- Description of the task -
Every line from the one containing "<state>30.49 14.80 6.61" to the last line of the listing below should be given again exactly.
===== Data =====
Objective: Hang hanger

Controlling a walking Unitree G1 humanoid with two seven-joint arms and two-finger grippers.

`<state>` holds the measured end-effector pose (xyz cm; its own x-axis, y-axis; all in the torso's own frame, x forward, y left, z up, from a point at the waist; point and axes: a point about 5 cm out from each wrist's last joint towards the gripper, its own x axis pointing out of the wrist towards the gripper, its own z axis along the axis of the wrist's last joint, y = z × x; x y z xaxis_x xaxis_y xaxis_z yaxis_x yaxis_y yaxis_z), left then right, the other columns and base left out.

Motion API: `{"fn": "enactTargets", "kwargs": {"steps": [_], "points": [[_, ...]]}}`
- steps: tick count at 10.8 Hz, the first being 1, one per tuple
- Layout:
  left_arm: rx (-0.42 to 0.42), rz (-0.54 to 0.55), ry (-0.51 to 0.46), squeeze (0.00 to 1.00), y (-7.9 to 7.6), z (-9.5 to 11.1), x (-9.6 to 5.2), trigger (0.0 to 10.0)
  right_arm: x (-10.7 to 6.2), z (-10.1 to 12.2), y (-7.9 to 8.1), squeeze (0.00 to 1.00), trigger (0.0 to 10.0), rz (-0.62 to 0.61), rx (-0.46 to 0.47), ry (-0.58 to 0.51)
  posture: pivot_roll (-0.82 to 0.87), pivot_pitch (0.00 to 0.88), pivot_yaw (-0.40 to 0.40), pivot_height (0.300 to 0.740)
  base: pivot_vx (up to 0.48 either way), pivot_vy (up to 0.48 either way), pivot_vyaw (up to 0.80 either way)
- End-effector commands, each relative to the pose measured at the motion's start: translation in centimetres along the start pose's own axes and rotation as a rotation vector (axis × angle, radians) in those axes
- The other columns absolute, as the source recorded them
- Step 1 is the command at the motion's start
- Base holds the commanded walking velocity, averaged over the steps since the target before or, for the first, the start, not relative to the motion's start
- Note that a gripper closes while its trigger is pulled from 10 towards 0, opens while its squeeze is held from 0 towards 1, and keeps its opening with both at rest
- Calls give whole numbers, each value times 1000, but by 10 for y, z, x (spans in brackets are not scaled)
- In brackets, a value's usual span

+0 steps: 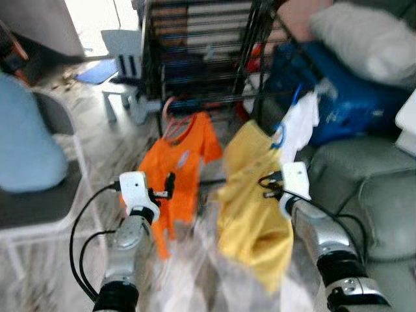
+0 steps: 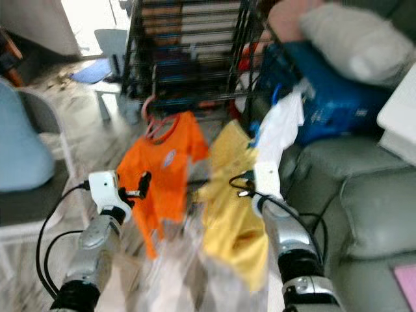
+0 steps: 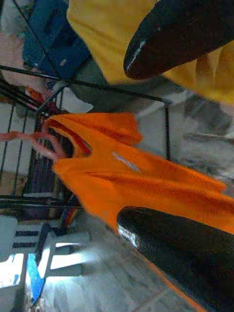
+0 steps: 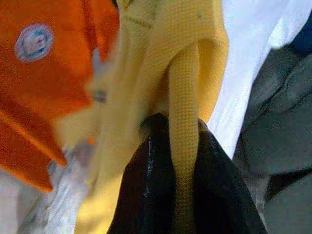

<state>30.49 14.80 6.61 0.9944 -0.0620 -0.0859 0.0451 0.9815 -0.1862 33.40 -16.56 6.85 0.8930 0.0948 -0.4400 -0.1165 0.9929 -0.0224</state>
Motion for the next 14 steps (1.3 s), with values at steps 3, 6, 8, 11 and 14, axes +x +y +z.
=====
- Your response -
<state>30.49 14.80 6.61 0.9944 -0.0620 -0.0859 0.0451 0.9815 -0.1862 33.40 -16.56 6.85 0.8930 0.0948 -0.4400 -0.1165 0.9929 -0.0224</state>
Motion for the next 14 steps (1.3 s), with values at steps 3, 6, 8, 11 and 14, axes +x +y +z.

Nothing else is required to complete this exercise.